While the doctrine of “original sin” gets a hard time (I prefer talking about original “guilt” and original “death”), G.K. Chesteron famously said, original sin is the only Christian doctrine that is empirically verifiable. All people sin. All people imitate sin. All people have a propensity to sin. All people are guilty of sin. That human beings sin, transgress, break laws, violate rights, and commit immoral deeds is self-evident to everyone. I have to confess that one of the things that amazed me as a parent was that I never had to teach my children how to lie. They picked it up quite naturally. The mess that one child makes he or she will instinctively blame on another child, preferably the younger one, who cannot yet speak for themselves. Greed, violence, and selfishness seem like the default setting that they are born with. I sincerely believe that crying babies would throw their own mothers under a truck if it would get them what they want. Experience has also taught me that raising toddlers is like working for Caligula and Charlie Sheen combined. A house run by teenage boys has about the same degree of law and order as lunatics running an asylum. A colony of minors stranded on an island would not resemble Peter Pan’s paradisiac Never Never Land, but would descend immediately into violence and terror more akin to William Golding’s novel Lord of the Flies where the strongest ruled the weakest with merciless spite. If you ever want to see what people are like, what they are truly like, see what they do when they think no one is watching them. Whether it is under a hoody, in a dark alley, or anonymously on the internet, that is when you see what evil desires and what dark proclivities lurk within the hearts of men and women. I’m sure psychologists, sociologists, and anthropologists have their own models and explanation for this sort of innately inhumane behavior, but just as equally important is the theological one: human beings are born into the world with an inherent propensity to sin because they are born into the world separated from God. The whole condition of guilt, sinful behavior, and death is all traceable to the one act of disobedience in our primeval parents, Adam and Eve.

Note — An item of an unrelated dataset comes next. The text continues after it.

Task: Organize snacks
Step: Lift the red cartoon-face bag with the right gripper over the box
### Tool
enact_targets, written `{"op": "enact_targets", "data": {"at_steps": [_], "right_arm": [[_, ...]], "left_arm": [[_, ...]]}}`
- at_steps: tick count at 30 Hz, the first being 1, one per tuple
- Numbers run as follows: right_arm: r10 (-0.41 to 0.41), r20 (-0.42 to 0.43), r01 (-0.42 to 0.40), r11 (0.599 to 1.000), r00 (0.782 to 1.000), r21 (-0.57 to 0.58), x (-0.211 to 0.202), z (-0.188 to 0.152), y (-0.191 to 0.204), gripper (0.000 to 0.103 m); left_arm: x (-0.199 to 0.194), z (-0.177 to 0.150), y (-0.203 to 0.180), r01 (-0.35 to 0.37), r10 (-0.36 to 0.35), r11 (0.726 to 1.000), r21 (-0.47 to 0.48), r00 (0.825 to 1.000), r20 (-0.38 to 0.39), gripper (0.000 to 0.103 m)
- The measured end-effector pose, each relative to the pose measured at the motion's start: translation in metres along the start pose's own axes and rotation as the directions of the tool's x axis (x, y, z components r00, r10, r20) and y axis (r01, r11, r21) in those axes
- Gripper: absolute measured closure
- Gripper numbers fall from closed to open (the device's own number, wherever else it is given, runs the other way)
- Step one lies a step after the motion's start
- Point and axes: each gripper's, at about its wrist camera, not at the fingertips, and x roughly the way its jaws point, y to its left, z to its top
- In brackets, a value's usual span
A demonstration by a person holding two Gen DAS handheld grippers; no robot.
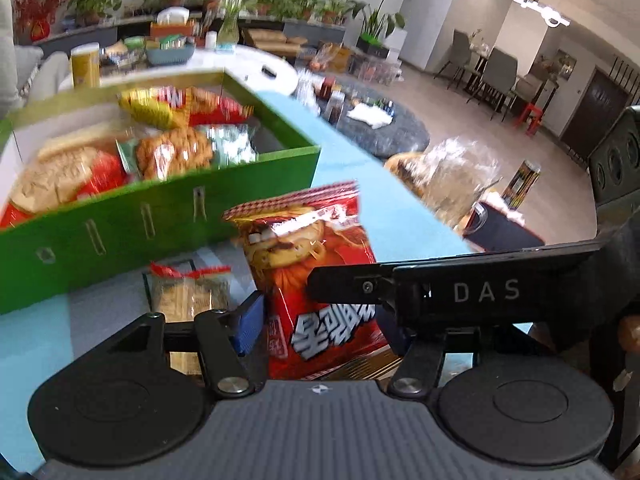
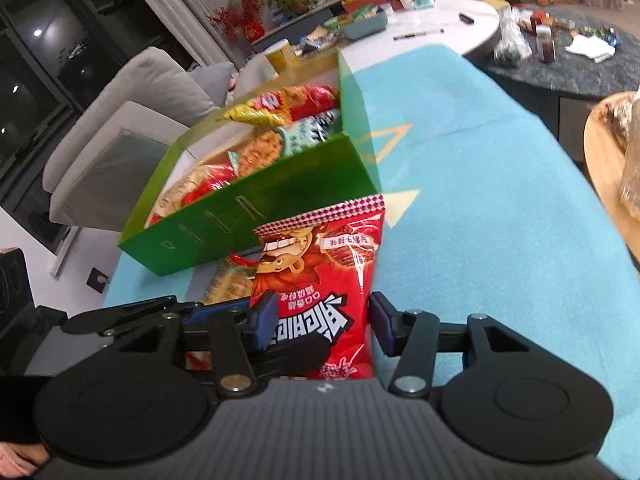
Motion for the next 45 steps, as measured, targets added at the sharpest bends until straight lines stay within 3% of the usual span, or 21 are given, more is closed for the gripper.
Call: {"op": "enact_targets", "data": {"at_steps": [9, 19, 31, 45], "right_arm": [[0.045, 0.111, -0.034, 0.995, 0.993, -0.099, -0.038, 0.013, 0.050, 0.054], [0.123, 0.157, -0.099, 0.983, 0.980, -0.154, -0.032, 0.035, 0.096, 0.054], [0.162, 0.137, -0.135, 0.974, 0.977, -0.183, 0.006, 0.065, 0.130, 0.054], [0.134, 0.085, -0.115, 0.973, 0.987, -0.200, 0.053, 0.087, 0.139, 0.054]], "left_arm": [[-0.063, 0.013, 0.004, -0.038, 0.036, 0.999, 0.004, 0.986, 0.160, 0.046], [-0.106, 0.024, 0.029, -0.120, 0.118, 0.993, -0.010, 0.958, 0.262, 0.046], [-0.105, 0.048, 0.079, -0.191, 0.199, 0.980, -0.053, 0.938, 0.285, 0.046], [-0.067, 0.067, 0.127, -0.214, 0.228, 0.973, -0.081, 0.941, 0.251, 0.046]]}}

Coming to Rom 6:1-2 (“What shall we say, then? Shall we go on sinning so that grace may increase? By no means! We are those who have died to sin; how can we live in it any longer?”) what Paul means by “sin” is a cross between a status, a state, and servitude. To put it another way, it is like he is asking whether believers think that, because they can drink from an overflowing fountain of divine grace, they can just hang up their hammocks and remain contented where they are despite the fact that they are in the middle of the Gobi desert where North African slave traders are likely to capture them and sell them into slavery. Grace is designed to get them out of that situation, not to make them feel more comfortable within it. Instead of living in Sin-land they can live in Graceland (complete with Elvis memorabilia).
The solution to sin is the Messiah’s death and resurrection which creates ethical imperatives by sharing in its transformative work. Or, as N.T. Wright comments on Rom 6:4: “The Messiah’s resurrection means that those who are ‘in the Messiah’ now stand, and must walk, on resurrection ground.”